Start of Data provided

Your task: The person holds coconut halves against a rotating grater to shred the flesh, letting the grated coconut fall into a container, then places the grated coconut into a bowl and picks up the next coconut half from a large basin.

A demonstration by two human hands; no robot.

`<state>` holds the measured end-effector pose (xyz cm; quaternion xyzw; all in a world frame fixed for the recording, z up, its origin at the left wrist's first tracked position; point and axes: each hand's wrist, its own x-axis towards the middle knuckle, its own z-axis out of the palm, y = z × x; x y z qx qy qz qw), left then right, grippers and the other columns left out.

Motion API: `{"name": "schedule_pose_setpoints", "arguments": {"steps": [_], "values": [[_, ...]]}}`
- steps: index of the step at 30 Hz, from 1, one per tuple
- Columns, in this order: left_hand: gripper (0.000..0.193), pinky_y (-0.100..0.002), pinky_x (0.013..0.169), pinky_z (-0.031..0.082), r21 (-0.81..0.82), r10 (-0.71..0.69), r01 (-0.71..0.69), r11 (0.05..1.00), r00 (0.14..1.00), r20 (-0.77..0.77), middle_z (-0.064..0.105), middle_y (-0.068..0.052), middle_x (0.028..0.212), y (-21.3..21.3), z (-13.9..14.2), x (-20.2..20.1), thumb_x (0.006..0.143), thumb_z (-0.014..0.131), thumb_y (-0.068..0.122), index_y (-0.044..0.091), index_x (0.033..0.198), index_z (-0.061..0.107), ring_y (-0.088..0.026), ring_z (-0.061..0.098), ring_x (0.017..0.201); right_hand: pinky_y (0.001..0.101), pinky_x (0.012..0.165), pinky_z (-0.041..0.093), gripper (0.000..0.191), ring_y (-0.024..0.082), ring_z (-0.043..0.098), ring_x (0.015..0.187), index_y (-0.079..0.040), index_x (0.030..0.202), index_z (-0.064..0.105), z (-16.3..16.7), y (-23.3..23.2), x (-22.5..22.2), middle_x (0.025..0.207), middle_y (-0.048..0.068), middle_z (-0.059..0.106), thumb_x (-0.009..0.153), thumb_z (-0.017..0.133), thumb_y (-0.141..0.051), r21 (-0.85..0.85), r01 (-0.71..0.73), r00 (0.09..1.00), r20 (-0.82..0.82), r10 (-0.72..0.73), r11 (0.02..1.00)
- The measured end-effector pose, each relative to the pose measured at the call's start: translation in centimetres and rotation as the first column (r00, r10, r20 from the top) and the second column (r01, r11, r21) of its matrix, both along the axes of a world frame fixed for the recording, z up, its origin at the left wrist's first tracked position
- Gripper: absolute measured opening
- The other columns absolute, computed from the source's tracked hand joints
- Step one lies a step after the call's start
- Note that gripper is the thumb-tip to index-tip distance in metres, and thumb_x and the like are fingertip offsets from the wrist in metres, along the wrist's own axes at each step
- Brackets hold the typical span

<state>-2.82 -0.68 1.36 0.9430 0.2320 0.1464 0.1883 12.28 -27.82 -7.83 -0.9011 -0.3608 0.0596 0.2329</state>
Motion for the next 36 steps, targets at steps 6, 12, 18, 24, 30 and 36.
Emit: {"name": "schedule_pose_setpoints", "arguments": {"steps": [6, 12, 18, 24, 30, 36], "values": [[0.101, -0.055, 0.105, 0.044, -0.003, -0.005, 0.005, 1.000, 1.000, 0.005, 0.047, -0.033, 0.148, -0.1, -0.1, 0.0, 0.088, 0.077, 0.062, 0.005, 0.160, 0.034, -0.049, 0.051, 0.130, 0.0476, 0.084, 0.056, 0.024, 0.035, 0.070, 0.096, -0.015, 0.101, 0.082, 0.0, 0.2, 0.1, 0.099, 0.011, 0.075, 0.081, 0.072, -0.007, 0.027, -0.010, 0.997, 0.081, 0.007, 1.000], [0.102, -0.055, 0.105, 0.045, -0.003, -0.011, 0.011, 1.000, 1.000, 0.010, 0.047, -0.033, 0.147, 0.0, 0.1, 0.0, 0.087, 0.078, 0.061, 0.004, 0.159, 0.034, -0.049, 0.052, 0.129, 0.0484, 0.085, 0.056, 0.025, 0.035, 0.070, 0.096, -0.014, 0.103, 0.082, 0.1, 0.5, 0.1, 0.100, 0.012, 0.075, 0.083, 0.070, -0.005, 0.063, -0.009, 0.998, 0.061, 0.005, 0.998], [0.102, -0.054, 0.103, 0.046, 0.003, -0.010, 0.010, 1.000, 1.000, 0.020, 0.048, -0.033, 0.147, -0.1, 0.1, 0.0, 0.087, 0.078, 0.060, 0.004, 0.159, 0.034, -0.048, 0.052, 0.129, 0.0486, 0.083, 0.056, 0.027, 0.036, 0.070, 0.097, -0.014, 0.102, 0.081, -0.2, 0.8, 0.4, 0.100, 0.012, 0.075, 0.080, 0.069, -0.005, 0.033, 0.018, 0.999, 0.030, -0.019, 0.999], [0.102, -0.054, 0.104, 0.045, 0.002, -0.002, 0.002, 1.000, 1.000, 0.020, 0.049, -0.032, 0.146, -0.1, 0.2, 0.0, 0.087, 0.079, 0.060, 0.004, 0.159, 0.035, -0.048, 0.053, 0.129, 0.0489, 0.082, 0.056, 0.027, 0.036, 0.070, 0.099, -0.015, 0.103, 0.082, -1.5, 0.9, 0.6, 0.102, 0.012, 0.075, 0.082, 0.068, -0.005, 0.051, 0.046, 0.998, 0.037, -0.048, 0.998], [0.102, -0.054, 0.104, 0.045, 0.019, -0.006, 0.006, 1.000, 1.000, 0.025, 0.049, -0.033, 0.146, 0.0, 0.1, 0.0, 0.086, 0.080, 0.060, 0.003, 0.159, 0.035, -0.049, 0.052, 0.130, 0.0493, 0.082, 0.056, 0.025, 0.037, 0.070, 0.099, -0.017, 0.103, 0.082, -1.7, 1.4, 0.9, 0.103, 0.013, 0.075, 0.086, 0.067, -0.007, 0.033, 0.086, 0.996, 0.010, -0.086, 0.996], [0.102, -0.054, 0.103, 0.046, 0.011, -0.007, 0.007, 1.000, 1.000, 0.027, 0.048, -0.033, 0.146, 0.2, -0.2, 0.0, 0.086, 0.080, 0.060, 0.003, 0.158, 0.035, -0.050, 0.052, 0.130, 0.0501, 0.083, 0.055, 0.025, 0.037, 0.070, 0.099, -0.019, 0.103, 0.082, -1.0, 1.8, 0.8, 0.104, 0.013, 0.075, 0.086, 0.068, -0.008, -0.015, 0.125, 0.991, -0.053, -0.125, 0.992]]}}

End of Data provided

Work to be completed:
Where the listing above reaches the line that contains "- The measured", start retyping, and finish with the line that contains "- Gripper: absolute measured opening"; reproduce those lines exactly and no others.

Solution to this task:
- The measured end-effector pose, each relative to the pose measured at the call's start: translation in centimetres and rotation as the first column (r00, r10, r20 from the top) and the second column (r01, r11, r21) of its matrix, both along the axes of a world frame fixed for the recording, z up, its origin at the left wrist's first tracked position
- Gripper: absolute measured opening

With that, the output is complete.